物事を進めるにはコストが掛かる。 本にもある通りに「チープ革命」(私自身はこの単語は知らなかった)が、ムーアの法則によるインフラのチープ化を踏まえて情報の流布に対してのそれをチープ化させる、というのは非常に的を射た現状確認だとは思うが、私はその次に露呈されそうになる事象について思いを巡らせてしまった。
物事を進めるにはコストが掛かる。 が、無料になる事は決して無い。 当然に限定された部分に於いては無料化されていると見受けられる事例があるかも知れないが、木を見て森を見ずよろしく、トータルで視れば無料ではない。 無料ブログに登録した時、ユーザはブログの登録しか無料で行えないという逆説的な本質の隠蔽について、気付かないものだ。
同じような事を我々は、情報発信のインターネット上における基地を持つ持たないに関わらず、例えばGoogleに対して気付かないか、或いは確信しながら行っている。 Googleは無料で様々なサービスを提供し、今やGoogle無しでは作業がスムーズに行えない場合がある程に、これらの恩恵を被っているのではあるが、Googleはボランティア団体ではない。 Googleは何もかも無料で社会貢献しているのではない。 Googleは営利団体であり、どこからか利益を得ている。 その矛先がユーザではないだけなのだ。

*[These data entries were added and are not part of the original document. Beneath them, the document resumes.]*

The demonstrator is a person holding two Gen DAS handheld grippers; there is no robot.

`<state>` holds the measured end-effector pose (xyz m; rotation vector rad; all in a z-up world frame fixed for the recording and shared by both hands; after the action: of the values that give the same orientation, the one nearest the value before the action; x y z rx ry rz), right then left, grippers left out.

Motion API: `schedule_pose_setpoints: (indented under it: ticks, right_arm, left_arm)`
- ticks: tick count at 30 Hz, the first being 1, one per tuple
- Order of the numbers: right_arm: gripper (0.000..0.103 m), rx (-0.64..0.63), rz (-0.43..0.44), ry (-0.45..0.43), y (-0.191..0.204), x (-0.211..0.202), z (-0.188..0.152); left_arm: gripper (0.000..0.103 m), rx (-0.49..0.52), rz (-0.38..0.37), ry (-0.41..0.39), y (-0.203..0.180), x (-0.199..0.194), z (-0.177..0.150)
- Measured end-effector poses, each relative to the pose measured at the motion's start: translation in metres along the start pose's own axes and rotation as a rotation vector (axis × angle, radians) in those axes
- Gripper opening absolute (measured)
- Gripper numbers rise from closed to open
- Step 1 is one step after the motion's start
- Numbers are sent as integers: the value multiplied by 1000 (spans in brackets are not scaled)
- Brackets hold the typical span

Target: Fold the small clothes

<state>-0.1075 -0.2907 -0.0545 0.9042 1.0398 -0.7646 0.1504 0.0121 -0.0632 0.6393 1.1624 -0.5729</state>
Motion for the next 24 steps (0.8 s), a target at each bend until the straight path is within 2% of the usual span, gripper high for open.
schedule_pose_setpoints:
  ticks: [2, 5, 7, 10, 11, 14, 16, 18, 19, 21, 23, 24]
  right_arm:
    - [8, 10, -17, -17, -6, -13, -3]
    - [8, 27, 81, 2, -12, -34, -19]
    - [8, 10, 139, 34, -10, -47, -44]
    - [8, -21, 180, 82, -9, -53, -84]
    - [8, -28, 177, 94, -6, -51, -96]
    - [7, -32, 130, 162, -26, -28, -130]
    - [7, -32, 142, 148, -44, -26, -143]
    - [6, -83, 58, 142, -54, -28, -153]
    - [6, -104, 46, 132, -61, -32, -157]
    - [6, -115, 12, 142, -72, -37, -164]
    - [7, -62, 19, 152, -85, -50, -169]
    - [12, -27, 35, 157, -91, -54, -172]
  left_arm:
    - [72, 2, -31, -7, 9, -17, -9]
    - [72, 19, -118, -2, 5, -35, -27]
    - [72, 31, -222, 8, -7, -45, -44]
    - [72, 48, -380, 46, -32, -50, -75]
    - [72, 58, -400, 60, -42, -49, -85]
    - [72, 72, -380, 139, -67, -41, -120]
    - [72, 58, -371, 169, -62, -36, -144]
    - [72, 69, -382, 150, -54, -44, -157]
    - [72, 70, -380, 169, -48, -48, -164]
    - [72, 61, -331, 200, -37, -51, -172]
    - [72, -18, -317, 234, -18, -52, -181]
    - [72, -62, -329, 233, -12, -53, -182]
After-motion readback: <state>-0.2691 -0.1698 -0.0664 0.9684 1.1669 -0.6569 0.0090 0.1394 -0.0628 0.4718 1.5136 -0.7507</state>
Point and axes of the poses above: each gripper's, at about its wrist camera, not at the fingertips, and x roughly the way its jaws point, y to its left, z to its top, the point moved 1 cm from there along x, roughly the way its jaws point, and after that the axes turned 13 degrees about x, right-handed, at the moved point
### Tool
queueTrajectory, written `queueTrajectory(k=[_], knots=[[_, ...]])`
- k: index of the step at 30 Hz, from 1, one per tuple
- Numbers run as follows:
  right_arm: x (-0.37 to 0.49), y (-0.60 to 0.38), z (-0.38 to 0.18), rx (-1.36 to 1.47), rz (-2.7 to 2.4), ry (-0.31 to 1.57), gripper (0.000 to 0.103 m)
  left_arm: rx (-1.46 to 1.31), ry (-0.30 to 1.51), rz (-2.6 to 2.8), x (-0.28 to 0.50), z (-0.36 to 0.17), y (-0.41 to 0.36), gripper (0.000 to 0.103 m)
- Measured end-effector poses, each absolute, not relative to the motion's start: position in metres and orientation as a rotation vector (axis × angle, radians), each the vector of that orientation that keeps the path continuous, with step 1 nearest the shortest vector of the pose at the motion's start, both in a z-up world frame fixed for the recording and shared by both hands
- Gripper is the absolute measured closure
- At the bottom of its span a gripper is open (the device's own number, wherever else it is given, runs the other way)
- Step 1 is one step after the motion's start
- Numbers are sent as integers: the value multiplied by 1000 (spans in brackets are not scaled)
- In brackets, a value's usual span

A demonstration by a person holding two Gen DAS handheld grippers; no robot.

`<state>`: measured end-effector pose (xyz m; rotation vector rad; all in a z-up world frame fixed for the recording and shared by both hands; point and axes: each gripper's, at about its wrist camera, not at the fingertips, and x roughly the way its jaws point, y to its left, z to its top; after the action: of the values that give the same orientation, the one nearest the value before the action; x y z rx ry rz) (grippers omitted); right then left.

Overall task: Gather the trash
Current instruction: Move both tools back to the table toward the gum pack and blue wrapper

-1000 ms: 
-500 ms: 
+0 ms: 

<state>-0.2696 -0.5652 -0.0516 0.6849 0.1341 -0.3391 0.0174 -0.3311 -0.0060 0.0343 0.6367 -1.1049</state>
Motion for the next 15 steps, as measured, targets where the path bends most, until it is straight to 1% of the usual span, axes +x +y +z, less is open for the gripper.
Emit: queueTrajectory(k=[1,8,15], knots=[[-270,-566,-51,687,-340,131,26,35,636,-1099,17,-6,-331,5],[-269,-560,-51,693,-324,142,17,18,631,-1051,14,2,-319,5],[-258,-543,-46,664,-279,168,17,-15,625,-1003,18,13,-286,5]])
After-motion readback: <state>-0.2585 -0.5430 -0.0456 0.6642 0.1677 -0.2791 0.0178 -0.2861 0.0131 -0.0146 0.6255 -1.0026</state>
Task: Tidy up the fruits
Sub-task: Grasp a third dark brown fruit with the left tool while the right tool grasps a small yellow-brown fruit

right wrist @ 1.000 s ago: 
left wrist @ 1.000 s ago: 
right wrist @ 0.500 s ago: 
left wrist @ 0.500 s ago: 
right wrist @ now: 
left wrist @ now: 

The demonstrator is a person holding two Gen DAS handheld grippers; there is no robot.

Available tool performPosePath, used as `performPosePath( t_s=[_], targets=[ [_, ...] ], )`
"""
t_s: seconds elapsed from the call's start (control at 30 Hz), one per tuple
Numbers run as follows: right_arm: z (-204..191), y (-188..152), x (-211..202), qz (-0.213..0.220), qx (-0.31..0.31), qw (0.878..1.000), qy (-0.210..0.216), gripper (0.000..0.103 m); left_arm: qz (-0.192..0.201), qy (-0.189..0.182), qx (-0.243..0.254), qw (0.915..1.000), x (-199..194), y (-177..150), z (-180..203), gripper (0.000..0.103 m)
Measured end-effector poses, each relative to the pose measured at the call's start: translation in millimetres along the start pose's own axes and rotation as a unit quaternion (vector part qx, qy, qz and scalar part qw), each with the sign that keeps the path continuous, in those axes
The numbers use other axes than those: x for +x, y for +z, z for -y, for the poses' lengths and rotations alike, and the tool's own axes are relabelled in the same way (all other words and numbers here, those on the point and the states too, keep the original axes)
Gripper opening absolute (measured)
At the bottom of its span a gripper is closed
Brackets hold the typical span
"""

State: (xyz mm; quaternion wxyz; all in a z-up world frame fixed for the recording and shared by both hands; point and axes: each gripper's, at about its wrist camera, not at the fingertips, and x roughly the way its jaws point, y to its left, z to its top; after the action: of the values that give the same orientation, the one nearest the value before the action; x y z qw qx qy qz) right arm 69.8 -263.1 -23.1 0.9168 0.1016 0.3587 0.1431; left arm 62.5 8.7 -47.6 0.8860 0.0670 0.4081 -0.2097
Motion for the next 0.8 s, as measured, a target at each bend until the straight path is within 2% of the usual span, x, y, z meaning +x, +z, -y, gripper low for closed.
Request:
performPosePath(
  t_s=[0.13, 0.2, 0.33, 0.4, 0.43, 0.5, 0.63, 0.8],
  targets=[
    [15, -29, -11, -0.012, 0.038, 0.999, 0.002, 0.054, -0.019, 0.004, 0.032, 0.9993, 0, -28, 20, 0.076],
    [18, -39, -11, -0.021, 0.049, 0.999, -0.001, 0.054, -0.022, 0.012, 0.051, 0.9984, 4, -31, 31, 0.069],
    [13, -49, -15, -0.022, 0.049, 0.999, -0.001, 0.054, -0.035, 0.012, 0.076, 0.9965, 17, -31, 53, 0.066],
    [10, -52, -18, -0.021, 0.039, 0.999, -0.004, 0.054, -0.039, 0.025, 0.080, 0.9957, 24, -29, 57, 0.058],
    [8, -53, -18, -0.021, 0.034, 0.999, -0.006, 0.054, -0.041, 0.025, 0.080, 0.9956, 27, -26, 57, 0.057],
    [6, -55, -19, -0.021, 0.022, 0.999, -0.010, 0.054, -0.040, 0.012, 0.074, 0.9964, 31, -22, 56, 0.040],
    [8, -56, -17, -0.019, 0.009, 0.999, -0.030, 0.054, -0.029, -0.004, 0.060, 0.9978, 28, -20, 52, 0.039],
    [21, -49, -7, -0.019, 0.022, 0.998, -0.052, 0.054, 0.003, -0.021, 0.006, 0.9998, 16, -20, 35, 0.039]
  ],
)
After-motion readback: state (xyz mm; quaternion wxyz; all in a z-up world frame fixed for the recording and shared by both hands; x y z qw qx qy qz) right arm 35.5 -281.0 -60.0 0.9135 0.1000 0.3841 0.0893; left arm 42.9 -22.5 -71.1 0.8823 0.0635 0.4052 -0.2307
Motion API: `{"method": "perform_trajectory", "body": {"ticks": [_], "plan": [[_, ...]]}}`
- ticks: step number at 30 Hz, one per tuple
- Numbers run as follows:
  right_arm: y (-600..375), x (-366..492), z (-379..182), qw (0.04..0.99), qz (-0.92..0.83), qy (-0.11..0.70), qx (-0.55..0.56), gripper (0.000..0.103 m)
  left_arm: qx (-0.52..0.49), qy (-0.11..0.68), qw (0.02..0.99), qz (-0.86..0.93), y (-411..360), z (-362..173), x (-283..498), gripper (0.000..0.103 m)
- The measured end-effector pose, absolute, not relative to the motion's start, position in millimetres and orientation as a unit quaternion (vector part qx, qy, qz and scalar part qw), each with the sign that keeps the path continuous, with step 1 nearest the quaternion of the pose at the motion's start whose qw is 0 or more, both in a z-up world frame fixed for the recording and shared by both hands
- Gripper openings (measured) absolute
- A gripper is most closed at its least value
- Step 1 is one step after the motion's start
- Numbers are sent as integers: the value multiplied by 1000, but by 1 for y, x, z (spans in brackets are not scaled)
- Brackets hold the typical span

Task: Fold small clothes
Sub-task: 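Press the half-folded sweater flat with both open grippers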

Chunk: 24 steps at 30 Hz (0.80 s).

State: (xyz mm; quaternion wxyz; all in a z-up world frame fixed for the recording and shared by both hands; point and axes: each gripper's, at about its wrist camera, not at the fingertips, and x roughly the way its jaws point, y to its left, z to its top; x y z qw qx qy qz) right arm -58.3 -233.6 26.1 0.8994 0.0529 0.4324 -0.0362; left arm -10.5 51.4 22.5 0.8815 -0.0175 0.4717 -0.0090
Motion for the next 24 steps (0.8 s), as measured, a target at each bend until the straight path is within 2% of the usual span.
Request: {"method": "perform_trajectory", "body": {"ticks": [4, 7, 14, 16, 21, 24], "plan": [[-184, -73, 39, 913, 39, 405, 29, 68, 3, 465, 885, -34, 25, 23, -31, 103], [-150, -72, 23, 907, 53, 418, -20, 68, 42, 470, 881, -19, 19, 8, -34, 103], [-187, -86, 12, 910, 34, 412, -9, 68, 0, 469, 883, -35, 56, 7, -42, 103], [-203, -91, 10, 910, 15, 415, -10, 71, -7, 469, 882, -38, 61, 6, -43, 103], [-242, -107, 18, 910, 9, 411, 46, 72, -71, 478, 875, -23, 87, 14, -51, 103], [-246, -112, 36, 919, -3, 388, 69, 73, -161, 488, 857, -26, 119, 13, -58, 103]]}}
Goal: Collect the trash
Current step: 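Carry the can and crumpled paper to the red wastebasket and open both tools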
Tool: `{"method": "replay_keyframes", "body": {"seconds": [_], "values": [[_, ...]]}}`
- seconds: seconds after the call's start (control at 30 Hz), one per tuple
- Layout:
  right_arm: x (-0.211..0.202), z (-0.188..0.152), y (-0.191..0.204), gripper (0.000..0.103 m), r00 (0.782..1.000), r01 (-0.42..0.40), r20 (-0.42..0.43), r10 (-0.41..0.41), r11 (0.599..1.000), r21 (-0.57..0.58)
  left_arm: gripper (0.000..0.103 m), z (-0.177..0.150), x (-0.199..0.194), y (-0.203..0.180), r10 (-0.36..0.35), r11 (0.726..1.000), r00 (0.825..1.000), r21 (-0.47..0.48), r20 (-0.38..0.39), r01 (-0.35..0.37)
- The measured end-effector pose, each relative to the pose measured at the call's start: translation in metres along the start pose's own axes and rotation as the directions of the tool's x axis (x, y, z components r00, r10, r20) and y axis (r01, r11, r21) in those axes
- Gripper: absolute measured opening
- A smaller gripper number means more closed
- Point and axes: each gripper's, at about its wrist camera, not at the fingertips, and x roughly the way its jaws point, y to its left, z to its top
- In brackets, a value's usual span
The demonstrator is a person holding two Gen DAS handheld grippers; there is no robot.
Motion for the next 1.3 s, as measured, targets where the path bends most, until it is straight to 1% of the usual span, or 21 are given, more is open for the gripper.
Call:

また、Googleを肥やす為に、我々は無料でGoogleに対して奉仕している、という構図が見えてくる。 例えば、Googleで検索順を上げる為、我々は何という労力を無料で奉仕しているのだろうか、と考えてしまう事がある。 その結果はユーザよりも更にGoogleに返ってくる。 更にはここにロングテール現象が重要なタームともなり...。
無料化であったりチープ化となった時、金の流れは鈍化するどころか、ドブのようになっているのではなかろうか。 流れは「無料」や「チープ」というお題目の蓋で覆われ、流れが見えない事は勿論、最早そこに流れている水の質はおろか、何が流れているかも見えなくなってしまっている。
別にそれがダメだと申し上げているのではない。 すごい経済システムが構築されたものだと感服しているのである。